New nurses in Ontario are “trying too hard, too often and too soon.” That’s the reality of work under COVID-19.

Eleenoy Umansky graduated from nursing school right in the middle of the COVID-19 pandemic.

He landed in the hospital’s surgical unit in November 2020, just as the second wave of the pandemic was strengthening its grip on Ontario. Throughout her short time on the job, she has seen many experienced nurses leave the profession, in what she called a “mass exodus.”

Beyond the nursing shortage, the pandemic led to a huge backlog of surgical procedures in which, as COVID numbers rose, surgeries slowed down.

According to Umansky, many nurses from the surgical unit were assigned to the intensive care unit and emergency departments because they were overwhelmed.

On top of that, patients who were not as seriously ill were placed in beds in the surgical unit as they were limited in the intensive care unit and the emergency department. This was a way of dealing with the “hallway infirmary,” where a patient is cared for in a hallway or other unconventional setting while waiting for a hospital bed.

It is a reality similar to that faced by many nurses who started careers during the pandemic. And it’s one that has made at least some worry about how long they’ll be able to stay at work, no matter how guilty they feel about leaving.

“I think it’s very common for new nurses to struggle in general at first,” said Umansky, a graduate of Ryerson University. “But adding the pandemic layer definitely made me feel like I was too stretched, too often and too soon.”

Six months into her career, Umansky said she was already taking shifts as a charge nurse, as her unit was experiencing a staff shortage, meaning she was leading others. People are surprised, he said, when he tells them how long he’s been at work.

“Working during COVID (is) like working five years,” Umansky said. “This is how I feel. It just made me old as a nurse. “

Canadian nurses in general have struggled with their mental health due to the victims of the pandemic.

A report released in October by the Ontario Science Board on burnout in healthcare workers in hospitals said interventions should be made to target those “most at risk and affected by burnout,” which includes nurses, units intensive care and emergency department personnel. , women, scholars and recent graduates. It referred to “evidence of high stress and the intention to leave nursing” being particularly common among recent graduates.

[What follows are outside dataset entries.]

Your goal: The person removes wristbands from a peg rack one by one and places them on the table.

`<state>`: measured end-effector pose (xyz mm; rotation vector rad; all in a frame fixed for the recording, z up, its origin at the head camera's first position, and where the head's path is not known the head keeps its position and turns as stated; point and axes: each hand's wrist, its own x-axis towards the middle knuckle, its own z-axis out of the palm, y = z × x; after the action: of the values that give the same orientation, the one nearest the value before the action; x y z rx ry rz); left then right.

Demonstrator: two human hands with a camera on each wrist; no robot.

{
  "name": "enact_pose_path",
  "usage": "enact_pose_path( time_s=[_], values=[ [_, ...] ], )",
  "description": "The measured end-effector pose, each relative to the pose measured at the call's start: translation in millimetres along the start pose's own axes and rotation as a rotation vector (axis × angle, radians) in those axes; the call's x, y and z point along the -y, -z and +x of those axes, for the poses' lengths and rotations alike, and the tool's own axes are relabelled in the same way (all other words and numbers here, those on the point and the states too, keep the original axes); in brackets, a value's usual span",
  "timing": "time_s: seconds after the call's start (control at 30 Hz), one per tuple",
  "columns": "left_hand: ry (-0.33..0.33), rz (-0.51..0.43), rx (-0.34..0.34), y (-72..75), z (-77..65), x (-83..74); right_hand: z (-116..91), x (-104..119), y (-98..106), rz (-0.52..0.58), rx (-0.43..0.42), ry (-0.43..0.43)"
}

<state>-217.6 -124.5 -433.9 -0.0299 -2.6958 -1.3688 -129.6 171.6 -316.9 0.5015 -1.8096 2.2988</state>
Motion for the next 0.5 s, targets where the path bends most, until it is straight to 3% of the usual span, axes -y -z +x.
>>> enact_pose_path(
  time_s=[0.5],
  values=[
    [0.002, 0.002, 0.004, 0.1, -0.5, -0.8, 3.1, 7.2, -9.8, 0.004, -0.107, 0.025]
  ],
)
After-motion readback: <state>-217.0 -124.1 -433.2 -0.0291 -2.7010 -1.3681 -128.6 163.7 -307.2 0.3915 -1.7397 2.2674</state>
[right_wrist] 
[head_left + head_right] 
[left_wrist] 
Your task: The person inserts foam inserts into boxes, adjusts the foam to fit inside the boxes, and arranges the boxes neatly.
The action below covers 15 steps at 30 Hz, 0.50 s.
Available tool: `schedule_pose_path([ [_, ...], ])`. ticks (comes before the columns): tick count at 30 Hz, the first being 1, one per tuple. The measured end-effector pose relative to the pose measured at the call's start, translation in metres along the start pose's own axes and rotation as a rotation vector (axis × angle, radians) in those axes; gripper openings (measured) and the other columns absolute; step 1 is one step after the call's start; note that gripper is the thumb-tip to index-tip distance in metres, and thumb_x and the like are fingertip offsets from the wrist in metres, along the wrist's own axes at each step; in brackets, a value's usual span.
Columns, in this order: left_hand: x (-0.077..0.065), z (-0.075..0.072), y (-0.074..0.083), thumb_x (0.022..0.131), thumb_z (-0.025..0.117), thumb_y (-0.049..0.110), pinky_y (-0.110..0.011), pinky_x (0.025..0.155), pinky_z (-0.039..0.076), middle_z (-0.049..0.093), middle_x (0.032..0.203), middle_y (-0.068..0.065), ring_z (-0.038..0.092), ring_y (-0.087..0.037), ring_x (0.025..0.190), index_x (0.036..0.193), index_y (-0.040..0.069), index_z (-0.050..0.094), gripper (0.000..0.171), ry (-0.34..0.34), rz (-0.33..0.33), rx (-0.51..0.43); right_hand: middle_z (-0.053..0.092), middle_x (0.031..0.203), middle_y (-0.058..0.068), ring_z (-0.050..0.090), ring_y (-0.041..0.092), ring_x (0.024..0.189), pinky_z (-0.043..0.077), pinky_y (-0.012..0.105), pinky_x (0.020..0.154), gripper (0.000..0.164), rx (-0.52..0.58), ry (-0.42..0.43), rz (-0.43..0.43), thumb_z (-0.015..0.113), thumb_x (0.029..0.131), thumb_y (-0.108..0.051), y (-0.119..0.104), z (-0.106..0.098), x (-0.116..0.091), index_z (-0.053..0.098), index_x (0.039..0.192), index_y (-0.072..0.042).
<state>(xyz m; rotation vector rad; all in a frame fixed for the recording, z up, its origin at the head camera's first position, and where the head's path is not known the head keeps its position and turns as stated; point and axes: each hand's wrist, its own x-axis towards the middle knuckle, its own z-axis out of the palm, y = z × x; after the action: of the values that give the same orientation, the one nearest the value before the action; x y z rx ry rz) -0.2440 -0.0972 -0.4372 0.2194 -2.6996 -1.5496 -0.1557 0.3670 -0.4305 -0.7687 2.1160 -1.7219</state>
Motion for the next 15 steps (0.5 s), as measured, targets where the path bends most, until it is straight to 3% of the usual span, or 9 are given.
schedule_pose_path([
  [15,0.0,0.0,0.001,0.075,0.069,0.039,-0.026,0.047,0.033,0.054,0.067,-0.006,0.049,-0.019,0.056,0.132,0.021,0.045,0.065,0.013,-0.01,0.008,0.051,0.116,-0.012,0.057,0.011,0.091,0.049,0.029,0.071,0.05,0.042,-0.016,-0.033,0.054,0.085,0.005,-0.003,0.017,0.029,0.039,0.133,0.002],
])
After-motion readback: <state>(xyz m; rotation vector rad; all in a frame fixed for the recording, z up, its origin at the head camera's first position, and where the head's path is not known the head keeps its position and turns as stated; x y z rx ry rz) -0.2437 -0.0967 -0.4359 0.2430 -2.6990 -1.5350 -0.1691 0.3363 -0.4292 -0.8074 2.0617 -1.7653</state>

Birgit Umaigba, clinical instructor in Bachelor of Science nursing programs at Centennial College and York University, told The Star that new graduates often quit early in their career, depending on the level of support they receive. He said the large number of senior nurses leaving the field has an impact on the peer-to-peer support new graduates receive.

“If (a nurse) has a heavier assignment, there is (just) a lot she can do to help the next person. It’s almost impossible. You don’t want to talk to anyone. He wants to complete his work and he wants to go home, ”said Umaigba, who is a registered nurse who works in the intensive care unit and the emergency department.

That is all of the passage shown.